Excused Withdrawal: An Excused Withdrawal (EW) is a nonevaluated symbol used to permit a student to withdraw from a course for reasons beyond their control. It may be requested by the student at any time during the semester (effective January 2018) and no later than three (3) years after the term in which the course was taken. Excused Withdraw shall not be counted in progress probation or dismissal calculations nor shall it be counted towards the permitted number of withdrawals or counted as an enrollment attempt. The financial aid of a student may be affected depending on individual circumstance. A student should consult with the financial aid staff regarding any impact. Check with the Admissions and Records Office for the specific requirements and procedures.
FERPA: Family Educational Rights and Privacy Act of 1974. A Federal law that protects the privacy of student education records. The law applies to all schools that receive funds from the U.S. Department of Education.
Financial Aid: Money available to help pay for college. Grants, work-study, loans, and scholarships help make college affordable. A variety of financial aid sources are available to help you pay for college.

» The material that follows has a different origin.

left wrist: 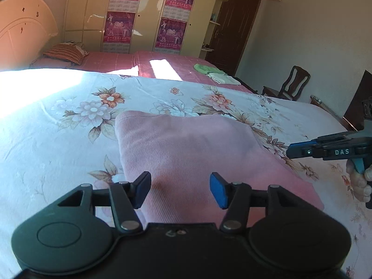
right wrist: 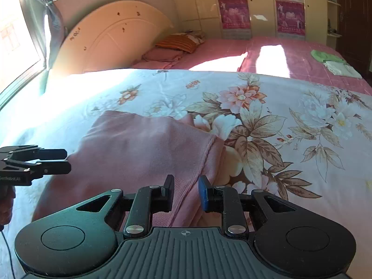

First Semester Course Planning Session (FCS): The FCS is an opportunity for all new students at Ventura College to learn about various educational pathways available to them and learn to select courses for their first semester based on their goal.
Full-Time Student: A student who enrolls in, and satisfactorily completes a minimum of 12 units during the term. This status is important for financial aid eligibility and other special program requirements.
General Education/Breadth Requirements (GE): Courses all students must satisfactorily complete to obtain a degree. GE requirements vary depending on the degree the student is seeking. Current lists are available at the Counseling Office, in the College Catalog, in the online Schedule of Classes, and on the College website.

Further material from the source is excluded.